_REQUIREMENT:_
Once you have read the records below, report how many lines contain the word "carrying", and give nothing besides that number.

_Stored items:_
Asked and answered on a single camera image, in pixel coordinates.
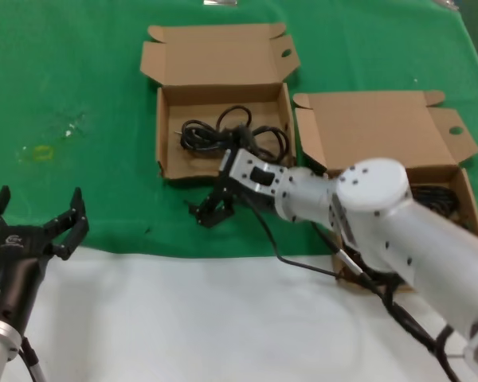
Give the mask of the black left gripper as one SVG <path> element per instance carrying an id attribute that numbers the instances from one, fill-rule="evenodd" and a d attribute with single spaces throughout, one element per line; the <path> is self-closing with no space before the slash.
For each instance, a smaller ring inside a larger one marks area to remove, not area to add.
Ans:
<path id="1" fill-rule="evenodd" d="M 53 255 L 68 260 L 89 231 L 80 187 L 69 209 L 43 228 L 8 226 L 3 218 L 10 202 L 10 188 L 0 189 L 0 321 L 25 332 L 37 292 Z"/>

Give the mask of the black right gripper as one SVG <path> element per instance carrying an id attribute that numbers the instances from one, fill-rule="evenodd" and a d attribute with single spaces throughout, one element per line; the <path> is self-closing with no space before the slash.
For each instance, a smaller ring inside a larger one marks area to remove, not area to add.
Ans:
<path id="1" fill-rule="evenodd" d="M 274 196 L 269 193 L 274 176 L 264 172 L 266 165 L 245 149 L 227 150 L 217 186 L 200 204 L 189 203 L 189 213 L 202 227 L 212 228 L 235 213 L 235 204 L 274 212 Z"/>

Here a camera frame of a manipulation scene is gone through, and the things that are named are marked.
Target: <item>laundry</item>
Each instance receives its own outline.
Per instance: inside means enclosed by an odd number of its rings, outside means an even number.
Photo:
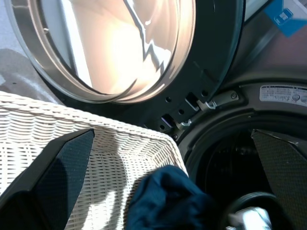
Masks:
[[[129,205],[126,230],[216,229],[216,206],[179,168],[146,176]]]

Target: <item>sticker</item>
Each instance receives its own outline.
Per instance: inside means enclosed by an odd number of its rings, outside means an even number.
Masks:
[[[307,25],[307,0],[273,0],[264,11],[287,37]]]
[[[284,102],[307,107],[307,88],[291,85],[263,85],[260,87],[260,101]]]

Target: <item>open washer door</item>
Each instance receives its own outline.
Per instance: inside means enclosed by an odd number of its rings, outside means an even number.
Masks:
[[[241,0],[6,0],[6,5],[25,53],[53,87],[86,103],[139,103],[123,115],[132,113],[135,120],[126,121],[161,131],[167,124],[157,120],[164,115],[171,117],[168,123],[186,120],[197,111],[196,99],[205,102],[220,87],[245,18]],[[135,115],[153,107],[153,113]]]

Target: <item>woven texture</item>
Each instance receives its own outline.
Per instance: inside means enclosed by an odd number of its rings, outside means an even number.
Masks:
[[[123,229],[140,179],[174,165],[185,172],[167,135],[90,113],[0,92],[0,194],[52,139],[92,127],[95,139],[68,230]]]
[[[291,144],[255,132],[254,142],[273,192],[296,229],[307,229],[307,160]]]

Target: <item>washing machine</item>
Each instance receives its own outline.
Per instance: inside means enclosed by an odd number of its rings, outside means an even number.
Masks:
[[[65,105],[170,135],[191,180],[222,210],[274,194],[279,205],[263,204],[283,215],[270,216],[273,229],[307,228],[304,2],[6,4],[25,53]]]

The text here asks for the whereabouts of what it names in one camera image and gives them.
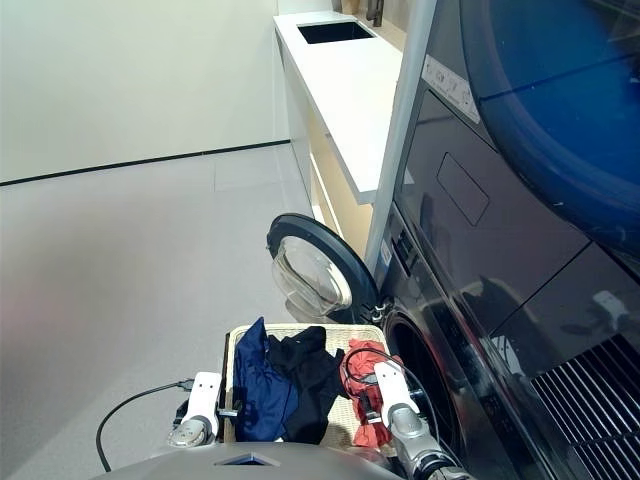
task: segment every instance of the faucet
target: faucet
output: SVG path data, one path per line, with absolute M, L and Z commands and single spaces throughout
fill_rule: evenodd
M 384 0 L 367 0 L 367 20 L 373 20 L 374 27 L 382 25 Z

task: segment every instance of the washing machine door
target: washing machine door
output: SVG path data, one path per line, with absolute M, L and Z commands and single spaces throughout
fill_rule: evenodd
M 273 278 L 294 312 L 311 321 L 371 322 L 378 304 L 375 282 L 358 255 L 326 226 L 304 215 L 280 215 L 267 246 Z
M 640 1 L 463 0 L 480 116 L 557 215 L 640 258 Z

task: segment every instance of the gray floor
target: gray floor
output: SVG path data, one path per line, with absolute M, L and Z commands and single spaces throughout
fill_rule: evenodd
M 0 477 L 101 473 L 95 429 L 141 390 L 221 369 L 224 334 L 292 321 L 265 235 L 310 214 L 289 145 L 4 187 Z M 125 407 L 104 433 L 113 467 L 161 446 L 186 393 Z

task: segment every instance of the white wall
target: white wall
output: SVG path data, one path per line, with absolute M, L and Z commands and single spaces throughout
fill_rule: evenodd
M 280 15 L 331 9 L 333 9 L 331 0 L 278 0 L 278 13 Z
M 383 17 L 406 32 L 414 3 L 415 0 L 385 0 Z
M 288 138 L 277 0 L 1 0 L 0 181 Z

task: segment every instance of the door glass window
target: door glass window
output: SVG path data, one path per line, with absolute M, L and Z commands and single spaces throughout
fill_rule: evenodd
M 287 299 L 314 318 L 351 306 L 344 275 L 311 243 L 285 237 L 273 259 L 273 278 Z

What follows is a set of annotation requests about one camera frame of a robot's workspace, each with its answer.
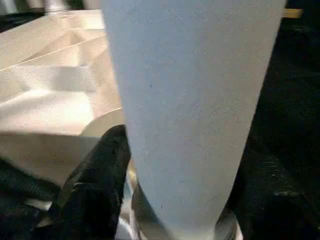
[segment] beige plastic part
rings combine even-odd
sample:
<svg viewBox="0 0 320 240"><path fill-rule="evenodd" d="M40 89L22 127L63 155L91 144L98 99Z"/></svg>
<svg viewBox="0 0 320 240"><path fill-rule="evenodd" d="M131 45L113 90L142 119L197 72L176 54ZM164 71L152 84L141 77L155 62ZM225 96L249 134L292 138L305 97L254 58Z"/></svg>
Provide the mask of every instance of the beige plastic part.
<svg viewBox="0 0 320 240"><path fill-rule="evenodd" d="M0 79L0 131L79 135L121 107L99 10L1 33Z"/></svg>

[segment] frosted white cone
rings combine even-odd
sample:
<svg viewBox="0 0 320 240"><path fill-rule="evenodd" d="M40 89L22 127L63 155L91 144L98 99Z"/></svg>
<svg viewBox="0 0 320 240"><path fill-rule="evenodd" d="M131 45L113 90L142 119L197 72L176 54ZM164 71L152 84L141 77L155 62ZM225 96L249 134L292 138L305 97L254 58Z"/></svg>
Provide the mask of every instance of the frosted white cone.
<svg viewBox="0 0 320 240"><path fill-rule="evenodd" d="M170 239L220 239L284 4L103 1L138 180Z"/></svg>

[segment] white surface
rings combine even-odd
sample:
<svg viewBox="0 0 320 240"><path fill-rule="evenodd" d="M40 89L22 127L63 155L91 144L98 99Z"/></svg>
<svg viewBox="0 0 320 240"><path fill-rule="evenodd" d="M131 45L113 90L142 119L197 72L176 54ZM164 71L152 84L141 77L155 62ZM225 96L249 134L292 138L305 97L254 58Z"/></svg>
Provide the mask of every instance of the white surface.
<svg viewBox="0 0 320 240"><path fill-rule="evenodd" d="M138 179L173 240L220 240L284 4L103 1Z"/></svg>
<svg viewBox="0 0 320 240"><path fill-rule="evenodd" d="M0 103L0 132L79 135L93 119L83 92L32 90Z"/></svg>

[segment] white tube
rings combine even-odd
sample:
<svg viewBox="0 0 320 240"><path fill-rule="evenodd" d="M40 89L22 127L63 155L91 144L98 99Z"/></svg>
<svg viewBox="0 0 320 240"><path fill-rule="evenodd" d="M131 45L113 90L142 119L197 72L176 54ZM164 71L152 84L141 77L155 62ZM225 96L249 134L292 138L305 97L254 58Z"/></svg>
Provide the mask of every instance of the white tube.
<svg viewBox="0 0 320 240"><path fill-rule="evenodd" d="M171 239L219 239L284 5L103 1L138 180Z"/></svg>

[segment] silver metal part
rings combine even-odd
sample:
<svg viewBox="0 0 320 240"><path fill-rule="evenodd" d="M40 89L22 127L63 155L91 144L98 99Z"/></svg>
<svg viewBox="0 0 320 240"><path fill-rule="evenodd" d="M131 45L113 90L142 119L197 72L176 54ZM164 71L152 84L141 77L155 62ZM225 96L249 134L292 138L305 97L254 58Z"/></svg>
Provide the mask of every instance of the silver metal part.
<svg viewBox="0 0 320 240"><path fill-rule="evenodd" d="M44 0L44 11L47 14L60 14L68 10L65 0Z"/></svg>

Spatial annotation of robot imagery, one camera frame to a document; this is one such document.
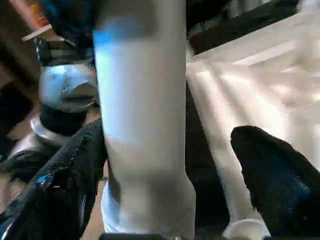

_RESPONSE:_
2